Outcome of appeal against conviction

[16]     Section 106 of the Sentencing Act 2002 empowers the Court to discharge without  conviction any person who  is  found  guilty or  who  pleads  guilty of an offence, unless the enactment requires the imposition of a minimum sentence.  The forerunner to s106 was s19 of the Criminal Justice Act 1985 and, earlier, s42 of the Criminal Justice Act 1954.  A three-step process in determining whether discharge without conviction should be granted was described in the Court of Appeal decision of Fisheries Inspector v Turner [1978] 2 NZLR 233 (CA) when considering s42. Those steps were to assess the gravity of the offending; secondly, the direct and indirect consequences of the conviction had to be identified; thirdly, the Court had

to make a determination whether the direct and indirect consequences of a conviction would be out of all proportion to the gravity of the offending.  That case dealt with the earlier s42 but the three-step approach is still regarded as appropriate.

[17]     However, the statutory provisions in the 1954 and 1985 legislation did not include what is now s107.  It is expressed in the negative and provides:

107    Guidance for discharge without conviction

The court must not discharge an offender without conviction unless the court is satisfied that the direct and indirect consequences of a conviction would be out of all proportion to the gravity of the offence.”

[18]     There may be many circumstances which will justify a Judge exercising his or her discretion to  discharge without  conviction.    They may relate to  personal circumstances of the offender, their family, work considerations, past behaviour or actions (although these  would  rarely  without  more  be  relevant  as  consequences arising out of the conviction), future travel or career aspirations, or relate to trivial offences.  But those are only examples and there may be many other circumstances. However, whatever the reasons advanced for a discharge a statutory prohibition remains preventing the granting of such unless the appellant can pass through the gateway as provided by s107.  A Court must not discharge unless satisfied as to the pre-requisite features.

[19]     Mr King said that the Judge failed to give proper weight to the appellant’s personal circumstances;   possible impact of a conviction upon his career and reputation;  the absence of knowledge that the material could or was objectionable was relevant;  there was no need for deterrence because of the appellant’s state of mind and his offending was minor (and not “low to moderate” as the Judge described).  He argued there was no suggestion of offending since November 2004 and the passage of time, cost, anxiety and stress since then were factors that had to be taken into account.   He submitted that the “core material” depicted in the publications was lawful and consensual and did not involve “victims”.

[20]     Those  were  all  matters  submitted  to  the  Judge,  but  counsel  specified  a number of ways in which he said the Judge erred in the weight  he gave to the

circumstances of the offending, its nature and gravity, and  failed to give proper weight or recognition to the tortuous path through the Classifications Office and review process by the Board to the ultimate outcome.

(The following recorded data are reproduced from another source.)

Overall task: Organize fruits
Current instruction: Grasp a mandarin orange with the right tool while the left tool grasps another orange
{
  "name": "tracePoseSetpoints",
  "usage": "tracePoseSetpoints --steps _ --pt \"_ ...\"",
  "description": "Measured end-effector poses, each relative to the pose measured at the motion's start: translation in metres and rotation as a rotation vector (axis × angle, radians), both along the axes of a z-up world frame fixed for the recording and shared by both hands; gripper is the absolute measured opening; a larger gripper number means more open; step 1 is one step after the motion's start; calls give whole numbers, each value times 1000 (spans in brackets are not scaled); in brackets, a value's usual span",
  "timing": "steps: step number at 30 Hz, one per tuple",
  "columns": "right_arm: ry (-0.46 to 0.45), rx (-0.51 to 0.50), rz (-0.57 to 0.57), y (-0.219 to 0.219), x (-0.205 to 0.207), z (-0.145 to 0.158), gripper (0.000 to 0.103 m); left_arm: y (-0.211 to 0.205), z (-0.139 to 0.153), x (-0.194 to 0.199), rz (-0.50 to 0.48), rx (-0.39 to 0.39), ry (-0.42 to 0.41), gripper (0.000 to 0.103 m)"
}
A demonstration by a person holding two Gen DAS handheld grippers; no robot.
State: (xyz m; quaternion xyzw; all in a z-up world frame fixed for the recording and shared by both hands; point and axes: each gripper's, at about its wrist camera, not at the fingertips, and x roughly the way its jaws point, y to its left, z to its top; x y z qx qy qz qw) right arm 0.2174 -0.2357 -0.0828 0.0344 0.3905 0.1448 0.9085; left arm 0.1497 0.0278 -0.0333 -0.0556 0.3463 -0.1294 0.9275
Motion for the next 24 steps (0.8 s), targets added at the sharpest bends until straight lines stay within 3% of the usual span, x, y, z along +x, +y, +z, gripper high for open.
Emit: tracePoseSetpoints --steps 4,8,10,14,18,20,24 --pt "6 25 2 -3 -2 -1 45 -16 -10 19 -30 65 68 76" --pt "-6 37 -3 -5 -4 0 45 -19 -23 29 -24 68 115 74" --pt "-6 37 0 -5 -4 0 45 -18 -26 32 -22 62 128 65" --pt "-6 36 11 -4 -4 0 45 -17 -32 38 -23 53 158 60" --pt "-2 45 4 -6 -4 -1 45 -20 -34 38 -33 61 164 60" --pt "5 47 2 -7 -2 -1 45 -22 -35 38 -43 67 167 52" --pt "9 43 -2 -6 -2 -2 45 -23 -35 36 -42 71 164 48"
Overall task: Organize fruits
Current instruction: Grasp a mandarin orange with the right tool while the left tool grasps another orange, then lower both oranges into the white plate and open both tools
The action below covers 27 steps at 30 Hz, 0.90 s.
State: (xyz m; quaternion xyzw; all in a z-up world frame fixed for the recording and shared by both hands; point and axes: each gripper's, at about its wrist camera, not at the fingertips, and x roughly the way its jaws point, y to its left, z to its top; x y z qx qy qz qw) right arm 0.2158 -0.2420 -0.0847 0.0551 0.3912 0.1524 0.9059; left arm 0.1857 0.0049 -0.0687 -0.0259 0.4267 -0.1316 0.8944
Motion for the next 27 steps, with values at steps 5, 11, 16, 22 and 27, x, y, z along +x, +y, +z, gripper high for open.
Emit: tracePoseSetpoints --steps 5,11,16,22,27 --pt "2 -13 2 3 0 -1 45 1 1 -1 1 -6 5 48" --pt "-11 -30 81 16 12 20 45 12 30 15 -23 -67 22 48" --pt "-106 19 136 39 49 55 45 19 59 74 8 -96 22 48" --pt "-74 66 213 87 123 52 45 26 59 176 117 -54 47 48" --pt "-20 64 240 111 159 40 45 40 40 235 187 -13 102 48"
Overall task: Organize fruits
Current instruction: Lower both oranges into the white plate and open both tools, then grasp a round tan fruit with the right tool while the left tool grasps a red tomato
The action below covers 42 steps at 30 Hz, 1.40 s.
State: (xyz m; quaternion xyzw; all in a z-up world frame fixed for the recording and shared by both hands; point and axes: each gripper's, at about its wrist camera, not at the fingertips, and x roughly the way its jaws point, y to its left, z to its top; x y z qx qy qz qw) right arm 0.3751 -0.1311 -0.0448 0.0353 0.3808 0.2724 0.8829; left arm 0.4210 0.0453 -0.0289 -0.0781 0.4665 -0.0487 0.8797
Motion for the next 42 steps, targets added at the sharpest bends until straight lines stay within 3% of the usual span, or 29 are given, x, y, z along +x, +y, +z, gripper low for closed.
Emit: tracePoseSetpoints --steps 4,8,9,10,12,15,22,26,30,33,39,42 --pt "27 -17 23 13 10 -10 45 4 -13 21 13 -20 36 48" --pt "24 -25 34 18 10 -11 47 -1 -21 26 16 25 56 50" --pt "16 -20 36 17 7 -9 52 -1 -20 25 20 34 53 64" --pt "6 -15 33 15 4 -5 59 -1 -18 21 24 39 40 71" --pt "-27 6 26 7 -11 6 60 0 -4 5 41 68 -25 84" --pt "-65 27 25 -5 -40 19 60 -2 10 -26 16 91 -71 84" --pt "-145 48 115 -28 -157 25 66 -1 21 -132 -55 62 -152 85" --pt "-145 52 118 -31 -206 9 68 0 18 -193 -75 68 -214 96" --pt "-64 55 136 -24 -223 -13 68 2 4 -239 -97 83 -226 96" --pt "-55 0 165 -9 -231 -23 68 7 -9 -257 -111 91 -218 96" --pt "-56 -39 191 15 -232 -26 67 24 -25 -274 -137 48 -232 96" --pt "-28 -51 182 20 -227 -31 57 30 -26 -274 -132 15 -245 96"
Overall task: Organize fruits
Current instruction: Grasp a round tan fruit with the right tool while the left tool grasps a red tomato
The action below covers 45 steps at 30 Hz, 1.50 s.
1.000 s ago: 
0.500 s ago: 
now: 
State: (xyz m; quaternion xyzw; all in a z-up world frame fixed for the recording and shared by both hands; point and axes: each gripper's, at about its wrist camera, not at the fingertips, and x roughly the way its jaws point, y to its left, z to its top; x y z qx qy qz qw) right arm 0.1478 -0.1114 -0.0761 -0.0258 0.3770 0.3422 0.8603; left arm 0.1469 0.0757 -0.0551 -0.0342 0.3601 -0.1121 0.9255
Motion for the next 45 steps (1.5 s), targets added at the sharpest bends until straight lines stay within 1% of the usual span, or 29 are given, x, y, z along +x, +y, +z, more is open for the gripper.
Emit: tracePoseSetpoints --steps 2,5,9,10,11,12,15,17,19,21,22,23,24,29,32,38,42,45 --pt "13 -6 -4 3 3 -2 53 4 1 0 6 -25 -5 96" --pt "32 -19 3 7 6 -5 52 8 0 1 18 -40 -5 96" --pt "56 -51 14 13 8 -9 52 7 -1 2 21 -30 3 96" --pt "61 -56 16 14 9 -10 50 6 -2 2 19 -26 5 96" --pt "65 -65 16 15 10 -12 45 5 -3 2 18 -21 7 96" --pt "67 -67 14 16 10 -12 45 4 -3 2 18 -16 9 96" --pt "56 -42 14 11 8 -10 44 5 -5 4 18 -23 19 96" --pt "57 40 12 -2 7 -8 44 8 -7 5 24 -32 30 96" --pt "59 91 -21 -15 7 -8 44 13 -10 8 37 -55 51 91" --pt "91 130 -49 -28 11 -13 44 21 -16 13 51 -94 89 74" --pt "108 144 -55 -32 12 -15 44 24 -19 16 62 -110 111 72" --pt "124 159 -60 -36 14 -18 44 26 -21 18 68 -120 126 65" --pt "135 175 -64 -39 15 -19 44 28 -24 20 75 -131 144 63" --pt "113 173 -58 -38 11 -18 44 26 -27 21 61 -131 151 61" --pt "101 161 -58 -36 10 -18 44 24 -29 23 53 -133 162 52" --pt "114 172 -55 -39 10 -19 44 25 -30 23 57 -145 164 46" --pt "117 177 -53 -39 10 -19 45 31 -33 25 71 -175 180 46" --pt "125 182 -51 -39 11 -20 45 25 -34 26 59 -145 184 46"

[21]     Mr  King  submitted  that the  appellant  was  remorseful,  although  it  is  not altogether clear how this might be an adverse direct, or indirect  consequence of conviction.    Given  the  appellant’s  lengthy  challenge  to  the  contention  that  the material  was  objectionable,  it  may  be  that  the  remorse  relates  more  to  his predicament  than  an  acceptance  of  contrition  that  the  importation  was  wrong. Because of the deeming provision a guilty plea was inevitable.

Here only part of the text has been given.